*Task description:* Using the records underneath, tally the lines where the word "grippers" appears and please give only the count.

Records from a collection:
((

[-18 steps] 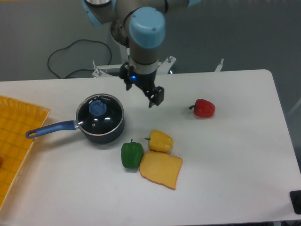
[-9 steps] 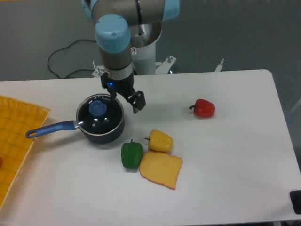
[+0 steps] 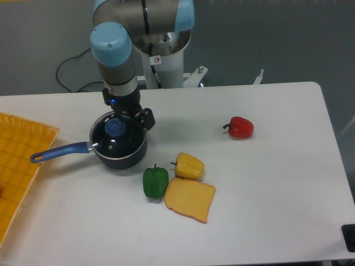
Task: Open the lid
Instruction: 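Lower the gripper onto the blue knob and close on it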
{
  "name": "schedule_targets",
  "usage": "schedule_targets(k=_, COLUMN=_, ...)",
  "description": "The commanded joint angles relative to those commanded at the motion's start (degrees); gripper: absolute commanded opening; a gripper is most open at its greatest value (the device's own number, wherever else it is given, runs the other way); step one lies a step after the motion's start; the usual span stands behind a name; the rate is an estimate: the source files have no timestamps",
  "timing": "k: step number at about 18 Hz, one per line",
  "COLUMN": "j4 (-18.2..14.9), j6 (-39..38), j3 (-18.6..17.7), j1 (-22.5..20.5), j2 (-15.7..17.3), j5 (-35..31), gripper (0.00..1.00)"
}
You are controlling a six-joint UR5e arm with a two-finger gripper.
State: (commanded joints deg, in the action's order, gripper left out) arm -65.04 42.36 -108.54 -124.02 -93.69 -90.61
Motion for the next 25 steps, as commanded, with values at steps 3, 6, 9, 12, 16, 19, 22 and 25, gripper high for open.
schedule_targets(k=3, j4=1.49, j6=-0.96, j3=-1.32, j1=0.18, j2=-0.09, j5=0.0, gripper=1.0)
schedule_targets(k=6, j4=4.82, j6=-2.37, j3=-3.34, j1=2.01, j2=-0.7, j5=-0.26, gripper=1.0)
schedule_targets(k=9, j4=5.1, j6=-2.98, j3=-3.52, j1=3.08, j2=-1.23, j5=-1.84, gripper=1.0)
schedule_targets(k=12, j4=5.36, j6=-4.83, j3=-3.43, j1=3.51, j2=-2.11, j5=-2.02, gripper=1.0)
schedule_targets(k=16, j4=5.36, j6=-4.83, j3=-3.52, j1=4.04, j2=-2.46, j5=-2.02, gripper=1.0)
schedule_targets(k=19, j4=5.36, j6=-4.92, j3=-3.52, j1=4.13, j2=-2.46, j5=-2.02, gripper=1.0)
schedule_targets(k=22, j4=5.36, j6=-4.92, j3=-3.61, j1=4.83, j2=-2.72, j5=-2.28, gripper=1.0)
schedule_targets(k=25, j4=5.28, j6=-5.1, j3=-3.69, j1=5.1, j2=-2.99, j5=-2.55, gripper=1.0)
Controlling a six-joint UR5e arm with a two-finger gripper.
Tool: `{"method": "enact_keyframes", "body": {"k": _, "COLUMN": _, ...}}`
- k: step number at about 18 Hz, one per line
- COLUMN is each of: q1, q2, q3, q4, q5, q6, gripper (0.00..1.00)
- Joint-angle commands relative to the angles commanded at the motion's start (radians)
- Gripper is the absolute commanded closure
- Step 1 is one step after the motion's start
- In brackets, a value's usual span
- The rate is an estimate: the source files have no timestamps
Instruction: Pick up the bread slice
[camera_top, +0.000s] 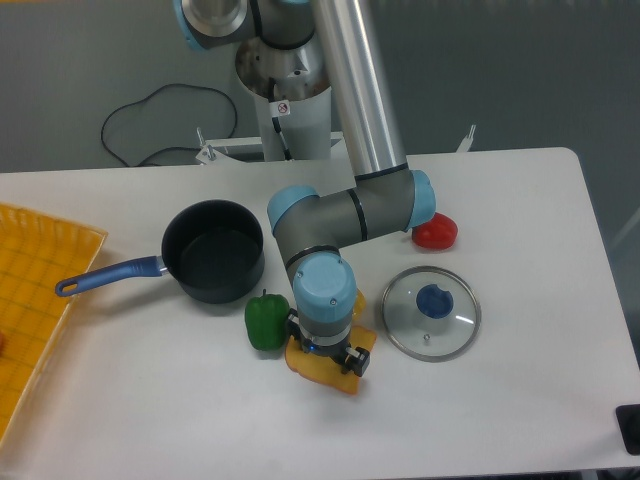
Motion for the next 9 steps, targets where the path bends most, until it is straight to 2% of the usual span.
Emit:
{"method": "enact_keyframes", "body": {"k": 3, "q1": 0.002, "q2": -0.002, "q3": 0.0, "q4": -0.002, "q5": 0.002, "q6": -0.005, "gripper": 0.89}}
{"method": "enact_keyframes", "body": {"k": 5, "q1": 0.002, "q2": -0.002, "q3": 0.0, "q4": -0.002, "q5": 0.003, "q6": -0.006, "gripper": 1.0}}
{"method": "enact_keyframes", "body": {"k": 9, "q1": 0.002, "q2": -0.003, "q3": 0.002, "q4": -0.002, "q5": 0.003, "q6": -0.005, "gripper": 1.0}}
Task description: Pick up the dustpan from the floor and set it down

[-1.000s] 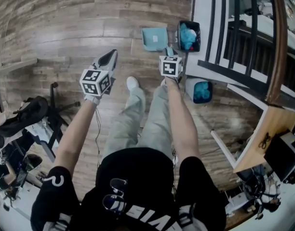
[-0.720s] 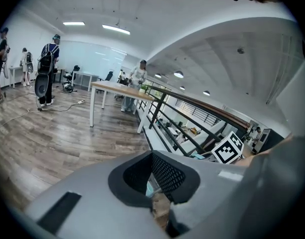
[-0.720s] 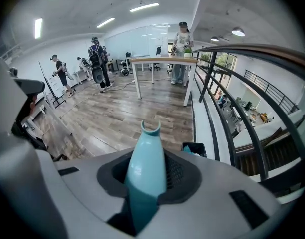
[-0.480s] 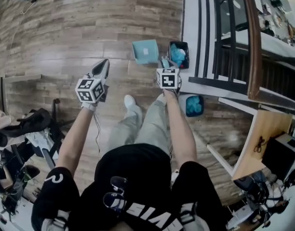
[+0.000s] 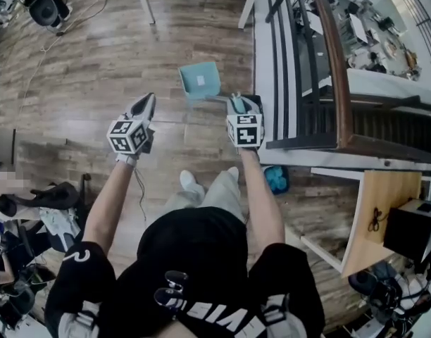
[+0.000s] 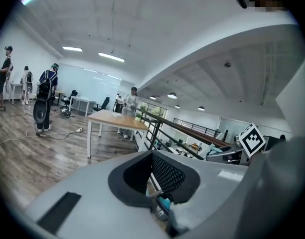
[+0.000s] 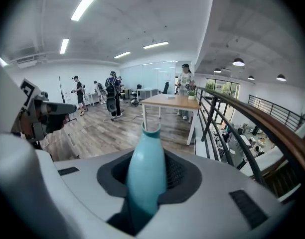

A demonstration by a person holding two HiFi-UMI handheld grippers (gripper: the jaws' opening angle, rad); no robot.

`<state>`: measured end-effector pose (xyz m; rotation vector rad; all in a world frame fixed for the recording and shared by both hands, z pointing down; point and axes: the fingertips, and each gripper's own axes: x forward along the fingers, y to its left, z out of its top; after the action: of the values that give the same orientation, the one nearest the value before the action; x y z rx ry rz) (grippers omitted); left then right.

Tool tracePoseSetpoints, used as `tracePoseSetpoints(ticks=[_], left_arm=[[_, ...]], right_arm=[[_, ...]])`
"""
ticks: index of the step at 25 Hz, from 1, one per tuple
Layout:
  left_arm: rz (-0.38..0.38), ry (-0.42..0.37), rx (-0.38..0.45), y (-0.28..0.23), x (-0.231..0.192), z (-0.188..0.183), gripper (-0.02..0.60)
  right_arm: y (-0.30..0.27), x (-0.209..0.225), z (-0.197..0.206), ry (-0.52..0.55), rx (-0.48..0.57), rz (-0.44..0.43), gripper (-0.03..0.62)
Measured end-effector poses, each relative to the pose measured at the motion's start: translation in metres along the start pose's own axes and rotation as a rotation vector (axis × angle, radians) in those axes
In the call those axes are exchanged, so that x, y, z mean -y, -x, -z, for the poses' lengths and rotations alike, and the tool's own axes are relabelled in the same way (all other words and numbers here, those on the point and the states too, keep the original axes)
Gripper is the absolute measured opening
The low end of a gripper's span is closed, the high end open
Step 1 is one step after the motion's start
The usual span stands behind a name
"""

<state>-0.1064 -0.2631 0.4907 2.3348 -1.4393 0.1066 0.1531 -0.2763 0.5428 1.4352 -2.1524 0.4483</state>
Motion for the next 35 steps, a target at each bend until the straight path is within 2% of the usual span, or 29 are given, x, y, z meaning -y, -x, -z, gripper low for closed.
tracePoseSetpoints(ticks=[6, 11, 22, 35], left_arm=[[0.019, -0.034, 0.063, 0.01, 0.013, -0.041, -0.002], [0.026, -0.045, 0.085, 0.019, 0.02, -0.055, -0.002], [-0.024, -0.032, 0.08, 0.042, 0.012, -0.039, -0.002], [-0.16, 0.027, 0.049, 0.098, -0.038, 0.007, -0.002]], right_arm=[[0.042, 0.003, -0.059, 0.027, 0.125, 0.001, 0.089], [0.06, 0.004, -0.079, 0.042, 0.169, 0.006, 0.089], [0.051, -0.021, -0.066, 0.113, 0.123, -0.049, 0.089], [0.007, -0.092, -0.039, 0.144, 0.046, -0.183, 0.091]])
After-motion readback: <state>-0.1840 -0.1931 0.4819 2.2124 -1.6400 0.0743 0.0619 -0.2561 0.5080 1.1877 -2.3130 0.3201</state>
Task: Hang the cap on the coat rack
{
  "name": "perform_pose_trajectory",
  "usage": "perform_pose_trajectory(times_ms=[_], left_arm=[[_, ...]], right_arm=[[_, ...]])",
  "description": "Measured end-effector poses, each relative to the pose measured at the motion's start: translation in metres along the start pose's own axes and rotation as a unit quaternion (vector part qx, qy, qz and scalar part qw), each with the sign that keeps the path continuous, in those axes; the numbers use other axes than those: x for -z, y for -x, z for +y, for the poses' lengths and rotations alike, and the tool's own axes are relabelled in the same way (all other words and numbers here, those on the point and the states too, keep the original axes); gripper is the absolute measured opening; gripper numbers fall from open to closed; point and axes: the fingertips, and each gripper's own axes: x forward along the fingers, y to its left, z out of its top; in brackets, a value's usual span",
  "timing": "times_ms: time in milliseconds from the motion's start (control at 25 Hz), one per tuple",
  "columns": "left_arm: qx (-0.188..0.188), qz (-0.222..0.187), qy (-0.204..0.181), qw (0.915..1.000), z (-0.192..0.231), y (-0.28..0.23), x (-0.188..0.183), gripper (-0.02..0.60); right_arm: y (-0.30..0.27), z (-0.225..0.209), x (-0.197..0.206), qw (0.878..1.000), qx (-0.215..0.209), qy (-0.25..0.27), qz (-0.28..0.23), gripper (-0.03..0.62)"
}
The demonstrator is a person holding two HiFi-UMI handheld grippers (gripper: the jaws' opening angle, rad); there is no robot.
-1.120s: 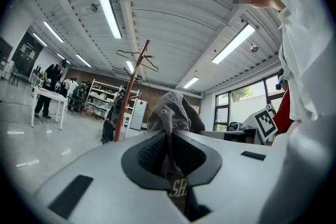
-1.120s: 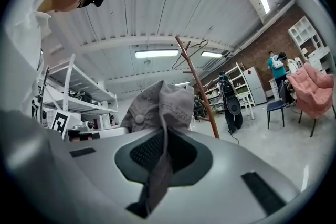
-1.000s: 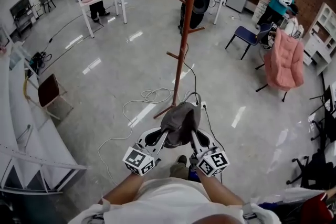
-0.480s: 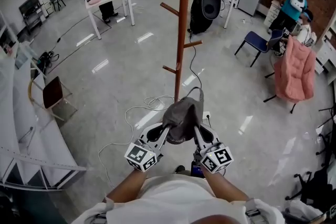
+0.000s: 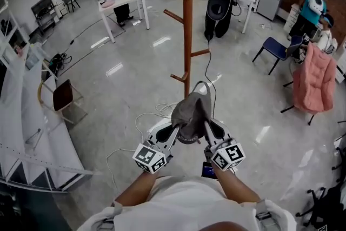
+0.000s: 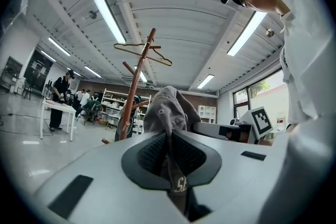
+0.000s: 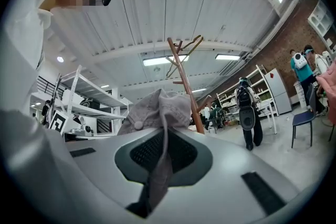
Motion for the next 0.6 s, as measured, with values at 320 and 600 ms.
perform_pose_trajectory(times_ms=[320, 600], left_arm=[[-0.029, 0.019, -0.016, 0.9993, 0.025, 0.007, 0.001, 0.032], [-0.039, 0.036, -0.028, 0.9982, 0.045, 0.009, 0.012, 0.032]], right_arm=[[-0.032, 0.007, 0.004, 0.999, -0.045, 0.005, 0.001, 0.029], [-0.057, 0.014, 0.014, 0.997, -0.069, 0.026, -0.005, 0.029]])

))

*Task answer:* 3